I had written out anger and poured out my hurt into my journal pages and then paused to ask for God’s truth, what does He say about this situation? I wrote with hands that were mine but words that were not my own:

“She is hurting. She is drowning in her own fear and tears. Carry her to Me. Only I can heal her. Only I can love her back into life again. Hold her for Me, Kate. Don’t scold her, just hold her. Be My physical body. I love you and have chosen you for such a time as this.”

Only because He loves me first can I love others even when it hurts.



"I have found the paradox. That if we love until it hurts, there can be no more hurt. Only more love." 

-Mother Teresa

 


When the World Stops

 Rays of gold and streaks of orange, this copper sun, setting like an African crown on the horizon, creating a magnificent backdrop to our basketball court.

A light breeze – no longer hot like the summer months when evening still holds the heat of the day.

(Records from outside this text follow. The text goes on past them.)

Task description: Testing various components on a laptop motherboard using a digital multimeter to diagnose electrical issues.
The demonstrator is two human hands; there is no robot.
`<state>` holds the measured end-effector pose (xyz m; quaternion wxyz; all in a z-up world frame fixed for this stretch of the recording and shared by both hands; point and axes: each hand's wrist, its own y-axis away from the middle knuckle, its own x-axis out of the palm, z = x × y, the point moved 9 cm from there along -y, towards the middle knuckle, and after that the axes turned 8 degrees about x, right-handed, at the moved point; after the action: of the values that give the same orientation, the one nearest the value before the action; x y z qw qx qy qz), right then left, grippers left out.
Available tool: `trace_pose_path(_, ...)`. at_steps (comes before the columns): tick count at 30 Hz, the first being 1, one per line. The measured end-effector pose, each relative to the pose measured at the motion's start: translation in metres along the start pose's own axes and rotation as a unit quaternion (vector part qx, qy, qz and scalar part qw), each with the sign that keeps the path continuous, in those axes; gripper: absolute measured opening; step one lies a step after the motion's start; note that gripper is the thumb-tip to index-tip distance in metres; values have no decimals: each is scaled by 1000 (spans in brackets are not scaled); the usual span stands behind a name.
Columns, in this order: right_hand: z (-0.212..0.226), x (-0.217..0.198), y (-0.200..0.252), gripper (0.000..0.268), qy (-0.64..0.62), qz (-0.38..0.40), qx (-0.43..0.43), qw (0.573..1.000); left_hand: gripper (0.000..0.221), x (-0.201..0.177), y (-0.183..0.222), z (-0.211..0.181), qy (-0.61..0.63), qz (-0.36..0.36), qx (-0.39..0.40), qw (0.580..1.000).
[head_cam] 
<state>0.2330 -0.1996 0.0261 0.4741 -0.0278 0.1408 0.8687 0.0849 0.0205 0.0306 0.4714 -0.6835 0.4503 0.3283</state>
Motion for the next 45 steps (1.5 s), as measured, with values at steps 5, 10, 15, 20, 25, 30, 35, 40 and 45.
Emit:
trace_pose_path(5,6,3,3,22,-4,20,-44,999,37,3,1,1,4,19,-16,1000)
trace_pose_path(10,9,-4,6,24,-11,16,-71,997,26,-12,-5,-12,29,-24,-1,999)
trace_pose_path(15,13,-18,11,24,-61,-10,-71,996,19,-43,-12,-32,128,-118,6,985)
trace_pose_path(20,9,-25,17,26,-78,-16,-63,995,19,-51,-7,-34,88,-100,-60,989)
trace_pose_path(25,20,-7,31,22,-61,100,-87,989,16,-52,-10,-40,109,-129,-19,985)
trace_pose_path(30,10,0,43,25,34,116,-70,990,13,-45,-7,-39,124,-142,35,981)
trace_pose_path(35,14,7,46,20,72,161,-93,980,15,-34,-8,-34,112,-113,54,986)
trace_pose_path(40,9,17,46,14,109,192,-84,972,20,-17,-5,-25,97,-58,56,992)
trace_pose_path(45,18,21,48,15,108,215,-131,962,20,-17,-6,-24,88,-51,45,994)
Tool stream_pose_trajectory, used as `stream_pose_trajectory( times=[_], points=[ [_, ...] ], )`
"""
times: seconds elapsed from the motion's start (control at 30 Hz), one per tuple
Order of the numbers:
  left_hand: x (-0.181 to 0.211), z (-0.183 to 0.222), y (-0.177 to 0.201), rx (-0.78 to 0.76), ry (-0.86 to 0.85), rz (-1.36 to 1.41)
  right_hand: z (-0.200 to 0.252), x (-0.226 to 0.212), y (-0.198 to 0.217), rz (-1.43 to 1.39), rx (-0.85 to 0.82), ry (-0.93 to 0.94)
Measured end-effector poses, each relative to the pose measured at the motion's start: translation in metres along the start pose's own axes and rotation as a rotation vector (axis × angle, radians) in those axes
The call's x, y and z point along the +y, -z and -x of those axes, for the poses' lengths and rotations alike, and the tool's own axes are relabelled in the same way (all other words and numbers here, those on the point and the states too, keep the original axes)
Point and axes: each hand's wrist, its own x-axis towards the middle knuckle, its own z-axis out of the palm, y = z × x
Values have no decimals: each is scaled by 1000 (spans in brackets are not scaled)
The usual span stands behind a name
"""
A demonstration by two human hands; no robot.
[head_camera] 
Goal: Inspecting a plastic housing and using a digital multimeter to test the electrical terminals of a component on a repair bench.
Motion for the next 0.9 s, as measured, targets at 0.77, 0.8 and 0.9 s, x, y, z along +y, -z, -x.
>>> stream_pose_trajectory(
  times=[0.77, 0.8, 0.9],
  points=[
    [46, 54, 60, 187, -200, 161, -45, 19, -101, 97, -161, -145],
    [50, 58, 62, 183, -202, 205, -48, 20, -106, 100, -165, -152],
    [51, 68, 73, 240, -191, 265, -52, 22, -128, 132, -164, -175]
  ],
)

A symphony of sounds – the birds chirping away like they own the place, not a worry in the world.

The touch of roughed up rubber, yet smooth from wear and the sound it makes dribbling the ball on the cracked cement.

The look of their smiles – oh their smiles – just a random afternoon of unplanned hoops with a few of my girls, and the feeling of their admiration at my “swish.” My soul smiles and pride of the past creeps in like the voice from the newscaster, “Hot-shooting Mary-Kate Martin hits another!” I may be old but I’ve still got it, I wink to myself.

She looks at me and says, “This is peace. This is the most peace I’ve felt in a long time.”

No words are necessary. Just the sounds of the ball on the cement, hitting the backboard, birds as our melody, a captivating sunset, and breath of heaven that prickles the skin.

The world stops in moments like this. Peace. Joy. Contentment. No “duties”, no “to-do” lists, no overwhelming feeling of time slipping away. Simply being present. Oh, the greatest present.

In moments like these, the world stops – joy is alive where peace resides.